Extensions have been ported over from PSGI. I have ported the extensions of PSGI over without much modification or thought. These will likely change. The p6sgix.io extension, in particular, is controversial, problematic, and might not even be necessary. (Partly discussed below.)

Backpressure extensions have been added. I have added a set of "backpressure" extensions (also providing a Supply) that allow the application to monitor when the output socket is blocking. This allows an application that is sending a long stream to a slow connection to pause processing while waiting packets to clear the intertubes between peers. (Though, implementation of these will wait until non-blocking I/O is implemented.)

Protocol header extension. I am actively thinking through the first draft of this issue as I finish this post. One problem with PSGI is that is has a strong assumption that your application only cares about some flavor of HTTP/1.1. This is hardly likely in the modern web and a weakness of PSGI. PSGI provides a basic extension, psgi.io, that aims to allow the application to implement more advanced subprotocols. This has at least two major problems:

  1. The details of psgix.io is implementation-specific. This means that an application using it is tied to a specific implementation or has to provide multiple implementations.

  2. Why would you want protocol implementation details in the application? The reason you use an application server is so that the server takes care of those details on your behalf. The application should not be responsible for implementation something like WebSocket or HTTP/2 or Comet or whatever.

To address this issue, I am working on a mechanism that would allow the application server to specify additional protocols supported and then allow the application to request that the server negotiate the handshake for these. So far, this works for protocols like HTTP/2 or WebSocket, where the application can detect a client request to upgrade a connection for such (by the presence of an upgrade header). In those cases, the application could check an environment variable to see which protocols the server supports. If the desired protocol is supported, the application may tell the server to negotiate the handshake for that server and take any other actions required by including a special header, possible P6SGIx-Upgrade, which specifies the desired upgrade.

It is my hope that we can encourage servers to implement specialized protocols by providing upgrades like this or other forms of server-application communication rather than relying on a kludge like psgix.io.

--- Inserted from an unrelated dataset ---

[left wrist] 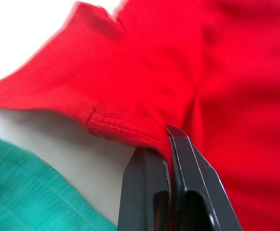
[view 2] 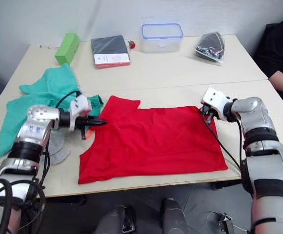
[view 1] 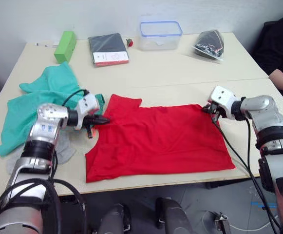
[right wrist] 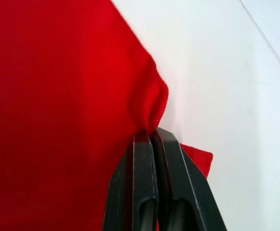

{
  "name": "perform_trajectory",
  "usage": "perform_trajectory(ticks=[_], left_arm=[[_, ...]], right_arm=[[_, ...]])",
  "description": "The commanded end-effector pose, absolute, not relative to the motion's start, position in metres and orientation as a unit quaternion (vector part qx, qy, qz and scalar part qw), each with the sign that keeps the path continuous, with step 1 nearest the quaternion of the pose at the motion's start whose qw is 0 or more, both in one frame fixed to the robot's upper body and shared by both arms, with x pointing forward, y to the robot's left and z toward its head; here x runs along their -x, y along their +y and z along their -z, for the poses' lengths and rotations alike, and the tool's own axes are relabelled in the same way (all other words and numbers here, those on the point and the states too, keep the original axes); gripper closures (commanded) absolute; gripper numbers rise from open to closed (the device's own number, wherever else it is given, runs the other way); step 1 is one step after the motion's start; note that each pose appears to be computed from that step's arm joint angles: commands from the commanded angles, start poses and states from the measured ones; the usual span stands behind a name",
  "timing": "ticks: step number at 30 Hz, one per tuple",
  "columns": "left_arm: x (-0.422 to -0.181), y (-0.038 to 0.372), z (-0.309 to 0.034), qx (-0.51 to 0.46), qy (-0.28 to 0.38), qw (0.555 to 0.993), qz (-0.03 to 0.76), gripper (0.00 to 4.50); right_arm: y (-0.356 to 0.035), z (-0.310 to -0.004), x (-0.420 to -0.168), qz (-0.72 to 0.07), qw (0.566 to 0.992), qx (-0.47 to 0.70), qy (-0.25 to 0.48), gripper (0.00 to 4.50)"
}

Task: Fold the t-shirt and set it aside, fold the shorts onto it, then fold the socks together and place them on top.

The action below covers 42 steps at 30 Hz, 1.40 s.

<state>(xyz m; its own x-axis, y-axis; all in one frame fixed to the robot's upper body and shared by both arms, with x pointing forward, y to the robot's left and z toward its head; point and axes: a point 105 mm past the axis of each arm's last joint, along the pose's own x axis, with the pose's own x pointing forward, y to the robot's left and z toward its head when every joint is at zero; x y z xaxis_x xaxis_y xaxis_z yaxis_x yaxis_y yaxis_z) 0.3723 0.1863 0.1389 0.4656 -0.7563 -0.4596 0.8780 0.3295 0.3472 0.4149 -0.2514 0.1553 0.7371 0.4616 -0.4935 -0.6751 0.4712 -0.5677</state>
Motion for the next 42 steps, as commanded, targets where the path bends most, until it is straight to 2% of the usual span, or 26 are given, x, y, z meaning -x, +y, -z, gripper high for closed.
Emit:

In conclusion, it is my hope that more details of protocol handling can be kept to the server and the applications can focus more directly on the details of message content. It is my hope as well that through better asynchronous communication and concurrent operation of application and application server, we can resolve many of the weaknesses of PSGI and gain an overall more flexible and useful standard for the modern web.

P.S. I will be at the Pittsburgh Perl Workshop in a couple weeks and giving a talk on the P6SGI process and where we're headed with it.

P6SGI: 4 Myths Dispelled

So my last couple of posts have brought up some grousing from people who do not like PSGI in Perl 5. I am sorry to say that some of this grousing against P6SGI has made some assumptions based on PSGI and not based on P6SGI. I am now going to try to dispel some of these myths.

  • P6SGI is a direct port of PSGI to Perl 6. If you have started with that assumption, you are wrong. P6SGI is fundamentally different from PSGI in significant ways, mostly in that it is completely asynchronous from the start: literally, your application must be wrapped in a start-block, which joins a thread.

  • P6SGI will not do X. This is an early spec. Anything can change right now. Nothing is bolted down for at least 3 to 6 months and nothing is final until 12 to 18 months from now. There is time to make it right. Come contribute. If you want to a commit bit to make your changes, I'm handing them out if you ask nicely.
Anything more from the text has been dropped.